National Insurance Co. Ltd. , through its Divisional Manager v. Nanubai W d/o Lomeshwar Tamgadge
2013-07-19
A.P.BHANGALE
body2013
DigiLaw.ai
Judgment : The present first appeal is directed against the judgment and order dated 21/11/2003 passed in Motor Accident Claim Petition No.292 of 1998 by learned Member, Motor Accident Claims Tribunal, Nagpur whereby petitioner-claimants were entitled for compensation of Rs.3,29,650/-with interest at the rate of 9% per annum from the date of petition. 2) Facts briefly stated are as under – One Lomeshwar Tamgadge, the husband of Smt.Nanubai Tamgadge (claimant No.1) and father of Shekhar Tamgadge (claimant No.2) was serving as conductor in Maharashtra State Road Transport Corporation and was residing at Nagpur. On 21/12/1997 at about 8.45 p.m. when he was standing near the house of one Kailash Jiwanekar by the road side, one Tempo Trax (offending vehicle) bearing No.MP-22/B-4957 dashed him, which driven rashly and negligently. In the result, he suffered from serious injuries to which he was succumbed. The learned Tribunal held that Tempo Trax bearing No.MP-22/B-4957 caused the accident by rash and negligent driving thereof which resulted in serious fatal injuries to deceased Lomeshwar. 3) It appears that the Tribunal went through F.I.R. and other documentary evidence on record as also defence of the insurer and found that the driver of the Tempo Trax was not holding valid driving licence.
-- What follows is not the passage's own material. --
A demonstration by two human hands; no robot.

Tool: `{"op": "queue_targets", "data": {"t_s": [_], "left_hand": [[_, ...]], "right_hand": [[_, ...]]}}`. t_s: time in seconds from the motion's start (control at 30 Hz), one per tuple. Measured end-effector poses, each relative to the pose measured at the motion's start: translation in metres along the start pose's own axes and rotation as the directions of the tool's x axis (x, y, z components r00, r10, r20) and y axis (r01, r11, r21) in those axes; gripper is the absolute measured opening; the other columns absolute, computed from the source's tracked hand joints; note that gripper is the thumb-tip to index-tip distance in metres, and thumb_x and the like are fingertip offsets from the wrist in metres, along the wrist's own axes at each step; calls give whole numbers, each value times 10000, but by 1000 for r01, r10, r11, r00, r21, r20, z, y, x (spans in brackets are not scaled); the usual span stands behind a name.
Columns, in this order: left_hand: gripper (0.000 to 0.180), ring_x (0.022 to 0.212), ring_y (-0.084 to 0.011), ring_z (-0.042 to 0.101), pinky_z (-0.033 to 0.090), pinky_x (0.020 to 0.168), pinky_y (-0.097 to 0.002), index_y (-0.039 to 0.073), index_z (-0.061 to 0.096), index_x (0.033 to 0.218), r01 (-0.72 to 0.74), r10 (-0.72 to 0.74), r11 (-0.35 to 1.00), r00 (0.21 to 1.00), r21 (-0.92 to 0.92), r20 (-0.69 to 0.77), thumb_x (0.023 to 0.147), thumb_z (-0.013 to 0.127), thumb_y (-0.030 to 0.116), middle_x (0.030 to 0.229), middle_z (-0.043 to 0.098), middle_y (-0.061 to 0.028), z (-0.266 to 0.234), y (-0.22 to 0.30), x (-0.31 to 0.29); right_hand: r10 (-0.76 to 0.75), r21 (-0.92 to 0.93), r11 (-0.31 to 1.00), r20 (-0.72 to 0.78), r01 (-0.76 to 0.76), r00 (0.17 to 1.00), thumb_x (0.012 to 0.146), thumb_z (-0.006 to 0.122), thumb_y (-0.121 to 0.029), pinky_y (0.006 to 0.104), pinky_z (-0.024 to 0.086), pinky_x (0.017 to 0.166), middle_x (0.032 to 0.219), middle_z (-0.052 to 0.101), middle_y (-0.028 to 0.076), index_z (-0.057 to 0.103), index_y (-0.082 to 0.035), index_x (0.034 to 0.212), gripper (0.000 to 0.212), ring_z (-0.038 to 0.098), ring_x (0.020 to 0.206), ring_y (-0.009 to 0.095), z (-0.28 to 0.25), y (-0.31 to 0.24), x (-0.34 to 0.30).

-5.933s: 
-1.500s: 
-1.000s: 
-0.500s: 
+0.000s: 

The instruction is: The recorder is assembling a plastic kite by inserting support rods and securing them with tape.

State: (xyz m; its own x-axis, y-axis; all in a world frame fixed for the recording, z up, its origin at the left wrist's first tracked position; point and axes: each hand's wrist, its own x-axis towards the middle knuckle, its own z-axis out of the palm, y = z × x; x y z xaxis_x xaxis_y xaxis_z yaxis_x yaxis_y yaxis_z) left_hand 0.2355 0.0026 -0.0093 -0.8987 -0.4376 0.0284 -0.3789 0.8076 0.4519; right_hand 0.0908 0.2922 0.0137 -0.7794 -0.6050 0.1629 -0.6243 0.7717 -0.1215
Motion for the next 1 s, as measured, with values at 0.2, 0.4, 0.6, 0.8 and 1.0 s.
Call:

According to learned Member of the Tribunal, the insurer as well as driver/owner of the offending vehicle cannot avoid their liability, as it was found that the ignition key was left with the vehicle and that is why Kamlesh Bawre could drive that vehicle, which resulted into accident. Thus, inference was raised that Kamlesh Bawre driver of the vehicle was driving the said vehicle with the consent of the regular driver/owner. Under these circumstances, considering the vicarious liability of the owner/driver for rash and negligent driving of the Tempo Trax, the Tribunal held that owner as well as insurer jointly and severally liable to pay compensation to the dependents of the victim. 4) The Tribunal considered the monthly income of the deceased as also permissible deduction towards his personal expenses from the annual income of the deceased and 2/3 rd income multiplied by 8 was taken as basis for compensation along with loss of consortium, loss of love and affection, loss of contribution to the estate and conventional damages i.e. the expenditure incurred for funeral and ambulance. Thus, the total compensation awarded to the claimants in the sum of Rs.3,29,650/-.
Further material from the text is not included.